I'm saddened that the real owners of Nigeria's commonwealth, the suffering masses, again, got the short end of the stick in the fresh war between the Saraki and Abdulrasak aristocracies of Kwara. It was disturbing for me to watch the viral videos of old, haggard, hungry and wrinkled-up women begging for their rights to dignity as they protested the planned demolition. They were apparently unaware that the Ile Arugbo, whose demolition they sought to prevent, wasn't in their best interest. If they knew that all they ever got from the Ile Arugbo were mere crumbs to keep them alive till the next election, they probably would've demolished it themselves and sought the enthronement of meaningful democracy.

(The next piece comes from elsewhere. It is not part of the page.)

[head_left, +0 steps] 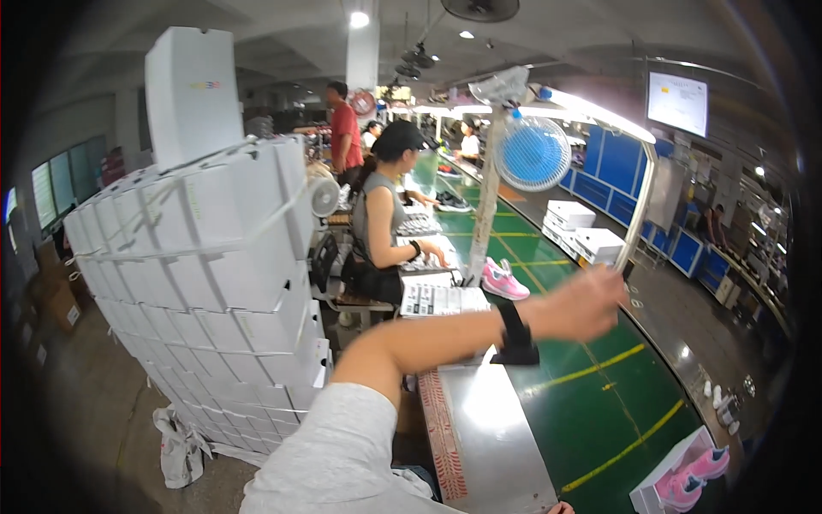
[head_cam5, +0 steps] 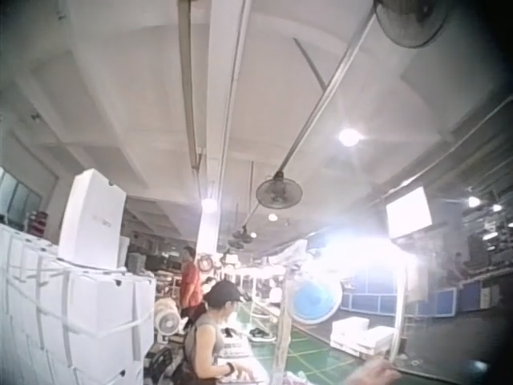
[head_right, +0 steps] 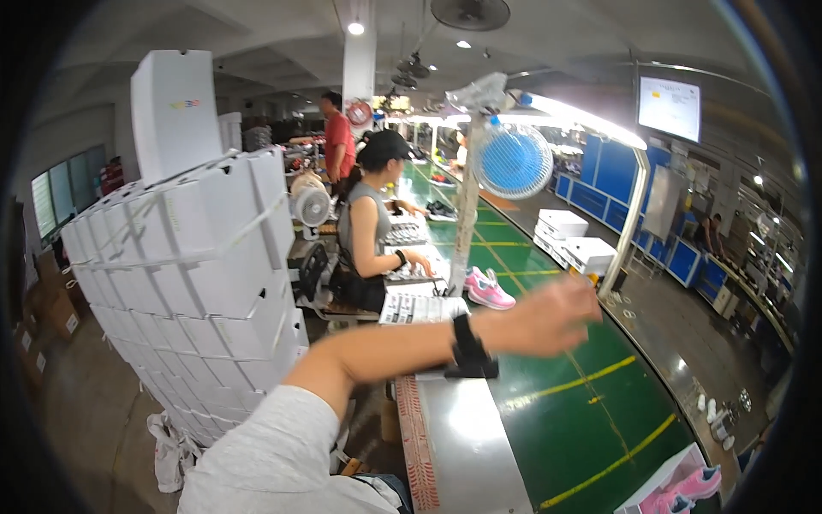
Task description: The recorder scans the barcodes on shoe boxes and pairs of shoes before placing the shoes into the correct boxes on a production line.
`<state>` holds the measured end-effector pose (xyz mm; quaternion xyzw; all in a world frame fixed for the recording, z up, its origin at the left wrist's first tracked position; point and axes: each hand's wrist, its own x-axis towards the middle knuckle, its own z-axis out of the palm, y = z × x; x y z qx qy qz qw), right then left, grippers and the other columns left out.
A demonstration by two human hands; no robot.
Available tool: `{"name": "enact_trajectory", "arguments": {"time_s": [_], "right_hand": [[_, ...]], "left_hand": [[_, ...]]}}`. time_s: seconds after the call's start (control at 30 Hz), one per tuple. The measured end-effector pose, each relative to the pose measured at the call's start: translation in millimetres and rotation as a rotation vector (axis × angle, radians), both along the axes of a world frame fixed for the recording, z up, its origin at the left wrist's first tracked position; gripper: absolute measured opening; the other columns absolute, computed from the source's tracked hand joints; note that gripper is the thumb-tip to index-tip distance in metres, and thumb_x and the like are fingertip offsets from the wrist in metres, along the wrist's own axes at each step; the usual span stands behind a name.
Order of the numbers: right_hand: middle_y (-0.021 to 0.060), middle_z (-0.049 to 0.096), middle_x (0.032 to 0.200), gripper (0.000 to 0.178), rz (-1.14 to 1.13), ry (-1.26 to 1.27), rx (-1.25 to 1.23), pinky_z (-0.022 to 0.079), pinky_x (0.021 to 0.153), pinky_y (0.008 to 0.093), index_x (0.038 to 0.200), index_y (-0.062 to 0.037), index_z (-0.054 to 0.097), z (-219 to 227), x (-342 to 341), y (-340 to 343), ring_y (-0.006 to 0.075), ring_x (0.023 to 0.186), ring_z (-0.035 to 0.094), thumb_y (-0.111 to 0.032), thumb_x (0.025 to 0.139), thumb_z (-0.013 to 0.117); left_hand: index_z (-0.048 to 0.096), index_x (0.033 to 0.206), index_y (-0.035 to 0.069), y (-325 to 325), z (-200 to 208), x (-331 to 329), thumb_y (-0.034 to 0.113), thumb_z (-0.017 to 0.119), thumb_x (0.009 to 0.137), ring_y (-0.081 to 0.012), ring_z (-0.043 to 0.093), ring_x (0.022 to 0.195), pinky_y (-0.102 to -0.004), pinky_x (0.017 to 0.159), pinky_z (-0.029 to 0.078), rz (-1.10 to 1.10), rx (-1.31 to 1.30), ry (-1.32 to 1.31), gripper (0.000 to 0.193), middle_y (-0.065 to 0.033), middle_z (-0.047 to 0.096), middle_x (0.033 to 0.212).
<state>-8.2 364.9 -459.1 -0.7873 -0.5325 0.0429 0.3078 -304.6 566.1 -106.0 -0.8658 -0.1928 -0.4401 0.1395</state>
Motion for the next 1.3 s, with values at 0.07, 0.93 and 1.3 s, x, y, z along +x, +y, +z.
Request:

About a decade ago, I visited Ilorin for a wedding ceremony. I teared up when I saw thousands of women plodding Ilorin roads on foot, some had their torn slippers on their heads. I inquired, "Where are all these women going to?" A younger colleague, Akinlolu Abayomi, said, "Whenever you see women swarming the streets of Ilorin in large numbers, it means Oloye is around." I asked a dozen more unanswered questions.

I asked, "Is Ilorin the capital of poverty in Nigeria?" "What've subsequent governments in Kwara done, in the last four decades when the Saraki family reigned, to sincerely alleviate poverty and empower the citizenry? Isn't it a failure of governance and political leadership that thousands of people would owe their occasional happiness and subsistent survival to a man, who wasn't in government?" I asked, "Why do Kwara political leaders use taxpayers' money for overseas medical treatments, children's school fees, and vacations while poverty eats up the citizenry? I left Ilorin a sad man because the following morning after the wedding, I saw thousands of the women who had trekked to Ile Arugbo the previous evening, returning to their holes with a handful of rice in transparent polythene bags placed gingerly on their heads as they talked in groups about the outing. I shook my head in thought: not even animals undergo such a level of indignity to feed.

Bukola revoked the school licence of Mohammed Lawal's wife in 2003. Abdulrazaq revoked Ile Arugbo acquisition in 2019. If the revocation of Ile Arugbo C-of-O was an act of political vendetta, Abdulrazaq will be foolish to think that Karma won't catch up with him. Abdulrazaq should ask Adams Oshiomhole and his political godson, Godwin Obaseki, what went wrong. I'll give him an honest answer: Greed, vaunting ambition and power don't brook no moralities. But Karma will show up in the long run, though it may be too late.